Fear is terrific for meeting deadlines, demonizing adversaries, and filling us with inertia. Freedom as Jon Stewart pointed out is not the best tonic for creative output. But the fear contagion squeezes those last drips of inspiration from the creativity juicer. There they go. Down the drain of risk aversion. Hence a climate of uncertainty is all corporate America needs to sits on its hands -- or in the case of Haliburton move to Dubai so taxes can be treated with the respect a balance sheet treats pure profit -- a revenue-gusher harpooned from the veiny arms of the U.S. Treasury.
And what happens when Government 2.0 takes matters into its own hands? It trips over its own unfunded regulations or runs into corruption on highway projects that overbill taxpayers with the same confidence that our officials voice when campaigning to fix our crumbling infrastructure.
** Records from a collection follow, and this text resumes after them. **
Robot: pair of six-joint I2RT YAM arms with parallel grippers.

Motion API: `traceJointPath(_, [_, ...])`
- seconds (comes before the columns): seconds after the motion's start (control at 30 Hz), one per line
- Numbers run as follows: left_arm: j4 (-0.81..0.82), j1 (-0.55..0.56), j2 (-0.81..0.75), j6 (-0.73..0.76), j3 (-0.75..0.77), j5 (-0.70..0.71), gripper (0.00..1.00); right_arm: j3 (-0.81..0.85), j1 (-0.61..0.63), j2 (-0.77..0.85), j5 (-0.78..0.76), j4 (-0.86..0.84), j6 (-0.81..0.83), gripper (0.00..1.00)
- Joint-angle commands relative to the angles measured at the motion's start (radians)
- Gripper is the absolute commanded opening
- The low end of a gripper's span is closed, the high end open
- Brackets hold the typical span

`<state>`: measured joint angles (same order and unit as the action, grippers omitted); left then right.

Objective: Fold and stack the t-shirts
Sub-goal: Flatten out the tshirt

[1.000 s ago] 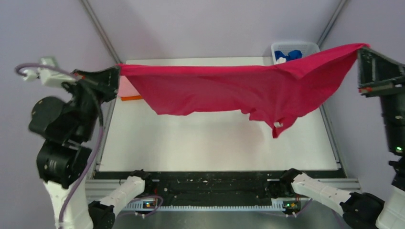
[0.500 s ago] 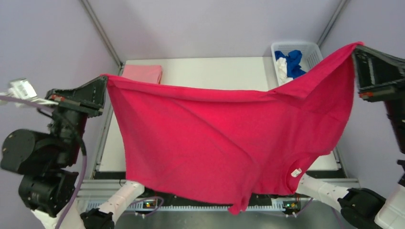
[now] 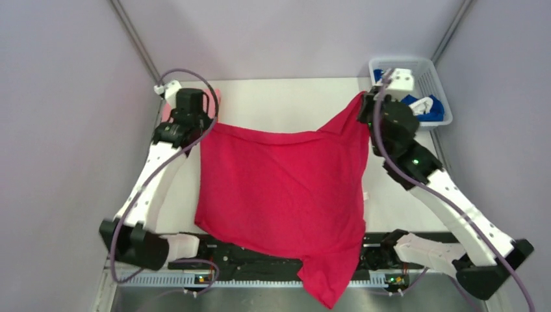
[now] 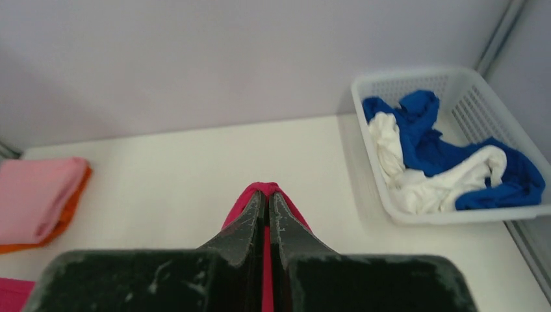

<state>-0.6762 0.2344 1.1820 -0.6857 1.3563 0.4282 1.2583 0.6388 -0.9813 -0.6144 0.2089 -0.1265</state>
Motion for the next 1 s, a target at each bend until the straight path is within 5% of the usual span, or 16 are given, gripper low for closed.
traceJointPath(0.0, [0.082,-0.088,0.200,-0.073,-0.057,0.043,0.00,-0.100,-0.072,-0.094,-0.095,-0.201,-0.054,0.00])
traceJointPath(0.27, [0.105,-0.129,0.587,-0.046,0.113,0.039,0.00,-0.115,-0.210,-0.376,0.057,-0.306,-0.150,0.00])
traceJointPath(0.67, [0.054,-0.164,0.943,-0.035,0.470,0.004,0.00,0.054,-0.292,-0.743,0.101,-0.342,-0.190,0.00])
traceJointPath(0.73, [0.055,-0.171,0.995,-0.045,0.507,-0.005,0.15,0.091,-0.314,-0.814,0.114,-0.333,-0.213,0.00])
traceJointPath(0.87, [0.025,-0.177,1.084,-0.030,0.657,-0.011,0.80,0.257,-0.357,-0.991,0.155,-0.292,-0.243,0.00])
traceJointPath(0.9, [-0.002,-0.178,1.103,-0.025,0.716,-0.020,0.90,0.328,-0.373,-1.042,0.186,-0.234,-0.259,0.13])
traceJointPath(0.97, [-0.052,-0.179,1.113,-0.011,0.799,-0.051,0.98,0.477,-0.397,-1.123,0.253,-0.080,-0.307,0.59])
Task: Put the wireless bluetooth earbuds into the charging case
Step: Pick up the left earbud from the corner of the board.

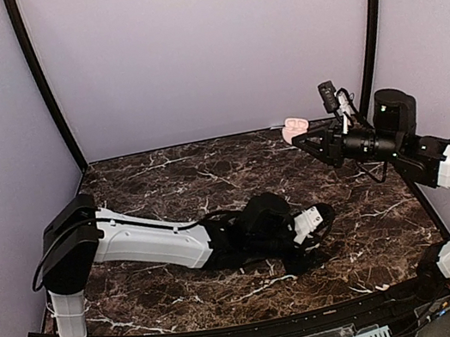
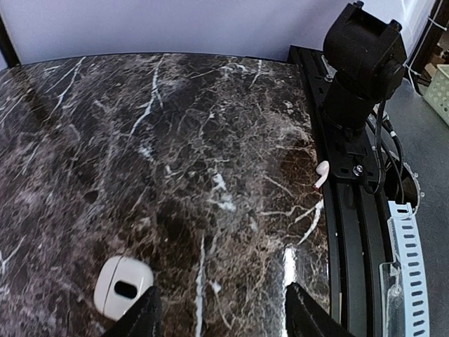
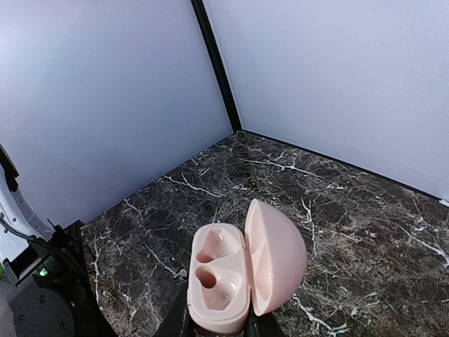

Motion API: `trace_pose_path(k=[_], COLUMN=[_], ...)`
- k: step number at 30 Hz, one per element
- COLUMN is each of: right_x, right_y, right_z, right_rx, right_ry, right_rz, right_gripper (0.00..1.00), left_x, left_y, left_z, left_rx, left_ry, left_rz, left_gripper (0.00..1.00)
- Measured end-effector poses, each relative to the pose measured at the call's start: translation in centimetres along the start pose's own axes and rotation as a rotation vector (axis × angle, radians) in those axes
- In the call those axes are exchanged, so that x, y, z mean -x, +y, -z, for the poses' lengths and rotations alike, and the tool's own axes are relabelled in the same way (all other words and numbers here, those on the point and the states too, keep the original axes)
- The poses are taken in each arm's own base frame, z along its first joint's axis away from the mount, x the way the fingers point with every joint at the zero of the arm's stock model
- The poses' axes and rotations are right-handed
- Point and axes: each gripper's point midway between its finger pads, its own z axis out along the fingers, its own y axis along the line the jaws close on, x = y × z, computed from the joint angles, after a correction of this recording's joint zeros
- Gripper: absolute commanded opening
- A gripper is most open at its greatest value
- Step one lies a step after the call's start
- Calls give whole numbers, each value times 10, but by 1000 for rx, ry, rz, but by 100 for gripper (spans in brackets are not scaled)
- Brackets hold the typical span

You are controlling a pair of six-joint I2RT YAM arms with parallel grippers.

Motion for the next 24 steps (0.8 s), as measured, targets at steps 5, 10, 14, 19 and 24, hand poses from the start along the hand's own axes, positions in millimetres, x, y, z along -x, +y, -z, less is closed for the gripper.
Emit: trace_pose_path(k=[5, 10, 14, 19, 24], right_x=[-2, -7, -12, -12, -8], right_y=[-3, -4, -2, -2, -1], right_z=[5, 6, 7, 7, 8], right_rx=[1, 9, 18, 20, 22], right_ry=[15, 38, 58, 64, 58], right_rz=[-23, -50, -68, -80, -77], right_gripper=[0, 0, 0, 0, 0], left_x=[0, -4, -13, -28, -22], left_y=[-19, -41, -60, -80, -95], left_z=[-46, -93, -122, -148, -155], left_rx=[-77, -131, -179, -229, -266], left_ry=[4, 15, 30, 58, 56], left_rz=[-86, -151, -179, -214, -239], left_gripper=[54, 48, 41, 39, 39])
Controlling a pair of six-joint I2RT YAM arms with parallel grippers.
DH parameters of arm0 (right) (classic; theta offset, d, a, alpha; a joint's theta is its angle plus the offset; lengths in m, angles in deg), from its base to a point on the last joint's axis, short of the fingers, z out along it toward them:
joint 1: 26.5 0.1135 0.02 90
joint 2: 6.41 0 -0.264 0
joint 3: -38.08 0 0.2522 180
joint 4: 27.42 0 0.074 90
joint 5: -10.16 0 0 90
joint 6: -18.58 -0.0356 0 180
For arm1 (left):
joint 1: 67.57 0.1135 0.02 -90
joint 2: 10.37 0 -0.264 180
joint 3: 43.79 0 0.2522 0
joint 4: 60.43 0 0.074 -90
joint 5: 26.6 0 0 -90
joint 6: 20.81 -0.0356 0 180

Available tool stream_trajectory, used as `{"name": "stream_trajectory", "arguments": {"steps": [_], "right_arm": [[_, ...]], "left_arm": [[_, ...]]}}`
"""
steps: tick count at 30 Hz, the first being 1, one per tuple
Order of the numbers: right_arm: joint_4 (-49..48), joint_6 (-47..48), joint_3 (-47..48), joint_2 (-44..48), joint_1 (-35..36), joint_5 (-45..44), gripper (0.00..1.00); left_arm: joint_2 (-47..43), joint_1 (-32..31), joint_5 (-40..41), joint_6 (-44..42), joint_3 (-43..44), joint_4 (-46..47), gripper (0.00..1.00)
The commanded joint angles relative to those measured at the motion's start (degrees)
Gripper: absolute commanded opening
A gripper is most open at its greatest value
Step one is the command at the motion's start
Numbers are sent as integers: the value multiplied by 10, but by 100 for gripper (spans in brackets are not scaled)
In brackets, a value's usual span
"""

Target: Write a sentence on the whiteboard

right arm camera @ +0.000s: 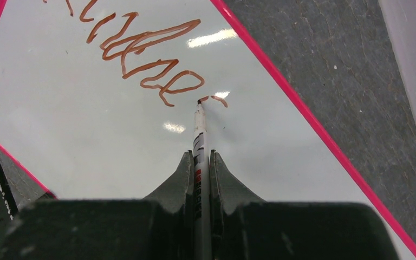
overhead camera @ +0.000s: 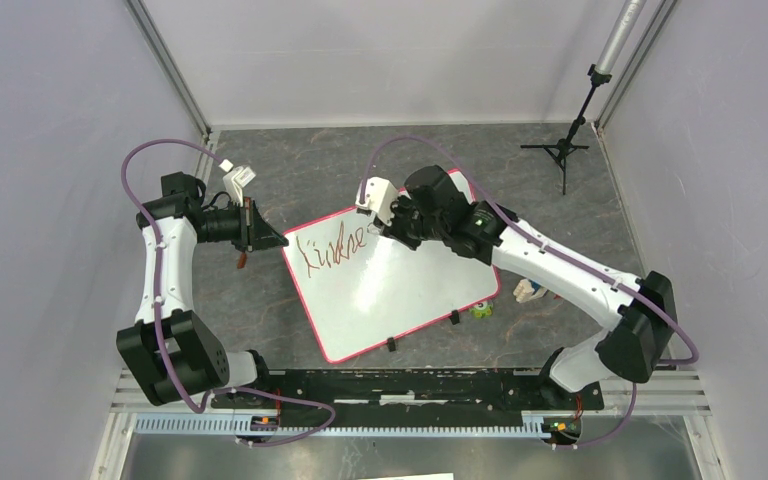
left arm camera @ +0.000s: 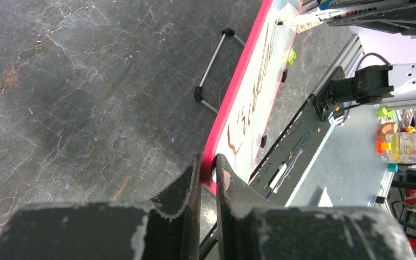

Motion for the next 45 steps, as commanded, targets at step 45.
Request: {"name": "stream_trajectory", "arguments": {"steps": [45], "right_arm": [[-1, -32, 9, 53, -38, 3, 0]], "left_arm": [[-11, -8, -14, -9, -3, -6, 16]]}}
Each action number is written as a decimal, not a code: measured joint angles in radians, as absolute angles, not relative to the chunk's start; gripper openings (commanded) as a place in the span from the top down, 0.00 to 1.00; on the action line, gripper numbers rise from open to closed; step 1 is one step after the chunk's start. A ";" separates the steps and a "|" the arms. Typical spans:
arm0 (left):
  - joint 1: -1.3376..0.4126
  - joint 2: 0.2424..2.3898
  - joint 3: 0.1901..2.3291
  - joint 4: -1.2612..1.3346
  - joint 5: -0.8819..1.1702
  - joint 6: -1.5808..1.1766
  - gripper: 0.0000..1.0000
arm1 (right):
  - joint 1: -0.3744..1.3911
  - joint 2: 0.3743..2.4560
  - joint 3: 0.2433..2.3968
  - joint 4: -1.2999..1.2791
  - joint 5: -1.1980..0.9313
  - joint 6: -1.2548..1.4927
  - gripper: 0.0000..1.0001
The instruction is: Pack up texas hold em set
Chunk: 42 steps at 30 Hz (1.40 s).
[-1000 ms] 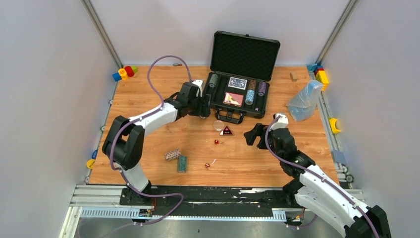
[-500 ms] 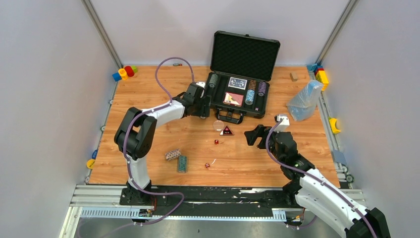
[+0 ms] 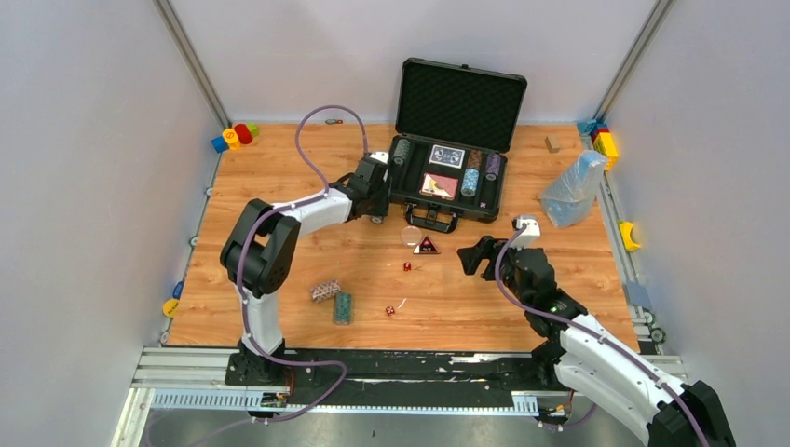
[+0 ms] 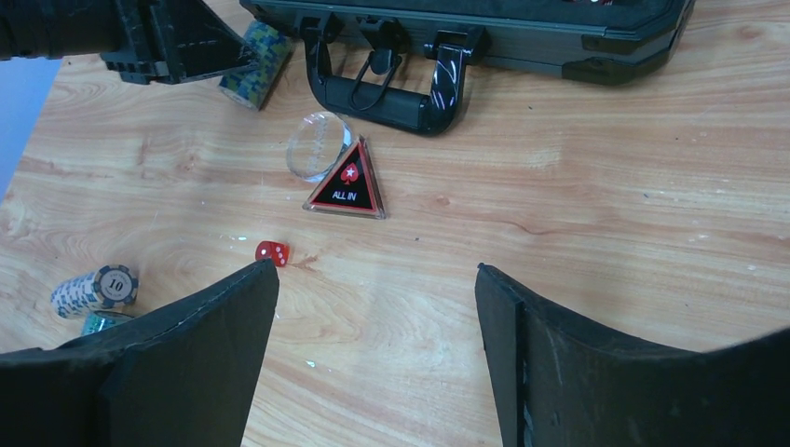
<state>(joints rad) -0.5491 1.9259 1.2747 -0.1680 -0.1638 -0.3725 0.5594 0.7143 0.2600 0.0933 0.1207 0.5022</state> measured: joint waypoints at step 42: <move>-0.487 1.784 1.579 -0.319 0.021 -0.331 0.66 | 0.559 0.857 0.265 0.114 0.120 0.503 0.22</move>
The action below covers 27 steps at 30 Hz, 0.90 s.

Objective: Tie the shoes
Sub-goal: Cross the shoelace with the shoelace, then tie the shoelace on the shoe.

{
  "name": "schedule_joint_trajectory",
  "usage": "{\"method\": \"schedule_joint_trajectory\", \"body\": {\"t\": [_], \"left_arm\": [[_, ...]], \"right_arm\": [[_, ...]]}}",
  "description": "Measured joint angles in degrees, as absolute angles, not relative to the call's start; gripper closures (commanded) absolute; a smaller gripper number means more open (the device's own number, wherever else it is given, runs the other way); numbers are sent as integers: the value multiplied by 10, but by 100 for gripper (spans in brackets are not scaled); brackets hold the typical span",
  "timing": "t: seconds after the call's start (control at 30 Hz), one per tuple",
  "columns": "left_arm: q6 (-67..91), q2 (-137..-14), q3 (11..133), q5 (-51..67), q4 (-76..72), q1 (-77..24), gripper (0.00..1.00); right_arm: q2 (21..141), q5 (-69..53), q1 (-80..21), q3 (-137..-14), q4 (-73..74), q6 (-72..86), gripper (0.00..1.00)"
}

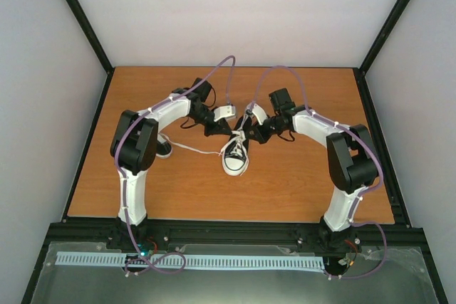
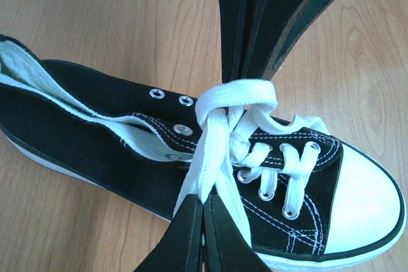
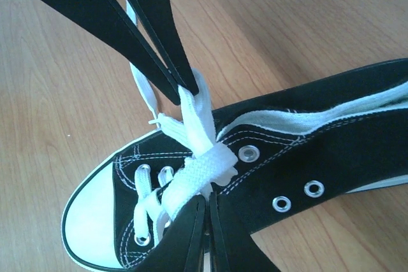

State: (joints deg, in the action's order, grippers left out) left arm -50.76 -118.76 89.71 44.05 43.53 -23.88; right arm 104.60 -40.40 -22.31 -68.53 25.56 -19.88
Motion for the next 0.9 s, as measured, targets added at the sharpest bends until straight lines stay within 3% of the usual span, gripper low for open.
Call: {"method": "schedule_joint_trajectory", "body": {"t": [0.9], "left_arm": [[-490, -1178, 860, 333, 453, -235, 99]], "right_arm": [[1006, -303, -216, -623, 219, -108, 97]]}}
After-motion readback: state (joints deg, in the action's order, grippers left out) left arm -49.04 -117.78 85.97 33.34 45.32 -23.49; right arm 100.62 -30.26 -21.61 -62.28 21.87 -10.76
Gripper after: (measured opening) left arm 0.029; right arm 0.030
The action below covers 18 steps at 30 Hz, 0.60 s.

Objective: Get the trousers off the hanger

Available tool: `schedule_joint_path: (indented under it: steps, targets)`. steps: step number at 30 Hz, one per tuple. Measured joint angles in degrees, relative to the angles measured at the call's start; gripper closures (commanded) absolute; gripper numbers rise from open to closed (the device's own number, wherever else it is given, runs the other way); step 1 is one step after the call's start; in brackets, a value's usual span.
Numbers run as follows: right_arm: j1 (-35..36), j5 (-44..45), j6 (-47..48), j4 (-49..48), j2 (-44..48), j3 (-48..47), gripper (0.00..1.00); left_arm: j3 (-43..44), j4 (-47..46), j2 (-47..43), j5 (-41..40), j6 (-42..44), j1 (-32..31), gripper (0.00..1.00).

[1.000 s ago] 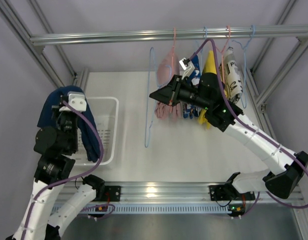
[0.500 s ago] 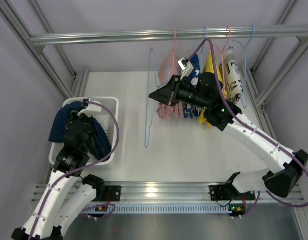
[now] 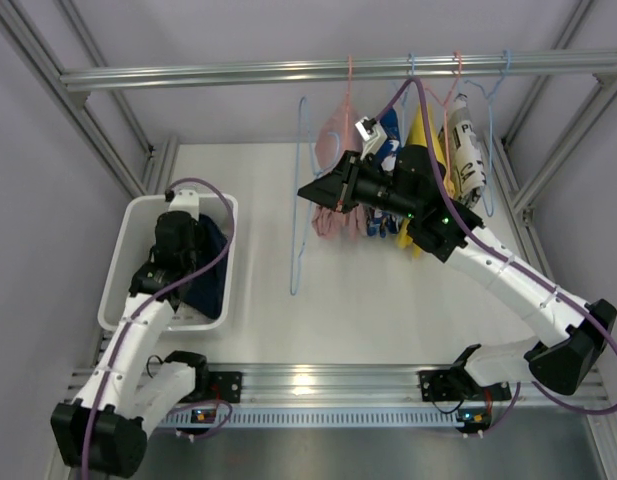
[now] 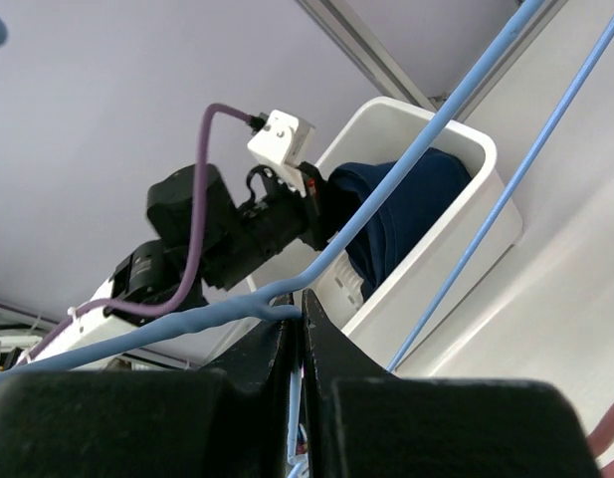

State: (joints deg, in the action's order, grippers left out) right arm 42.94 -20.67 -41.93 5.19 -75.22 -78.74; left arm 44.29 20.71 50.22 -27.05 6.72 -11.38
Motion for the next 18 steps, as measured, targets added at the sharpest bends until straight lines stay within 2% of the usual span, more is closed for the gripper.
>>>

These are the familiar invective-laced villains that managed to escape economic gravity up until the end-of-life care for the American middle-class (remember when that was an actual voting bloc? I don't either). But there's a whole section of the economy that's escaped the wrath of every cable diatribunal. It's even escaped the sights of the most vehement members of the tea party freshman class. In fact a March showdown over the debt ceiling is likelier to see the chandeliers crashing on well-heeled Medicare recipients than any fingers wagging in the direction of this most elitist and blameworthy of our domestic cartels.
American higher education is the envy of the world. But it is in the unenviable position of being out of the reach of most Americans. According to Jonathan Alter America's college graduation rates have plummeted from #2 to #16 over the last generation. And how much of the swelling amenities lining the tax exempt pockets of American Universities gone to enriching the commonweal for which that privilege was first extended? And why the free ride? Harvard doesn't have to move to Dubai to evade taxes. (That's where the action is for American Universities as they tap out of the elites over here).
Here in New England (formerly American Higher Education headquarters) 40% of Boston proper is off Mayor Menino's tax map for this reason. But does that policy foster good collegial neighbors or a trust for sheltering the otherwise taxable excesses of former HBS grads who never counted a dollar they couldn't depreciate (or compete on)?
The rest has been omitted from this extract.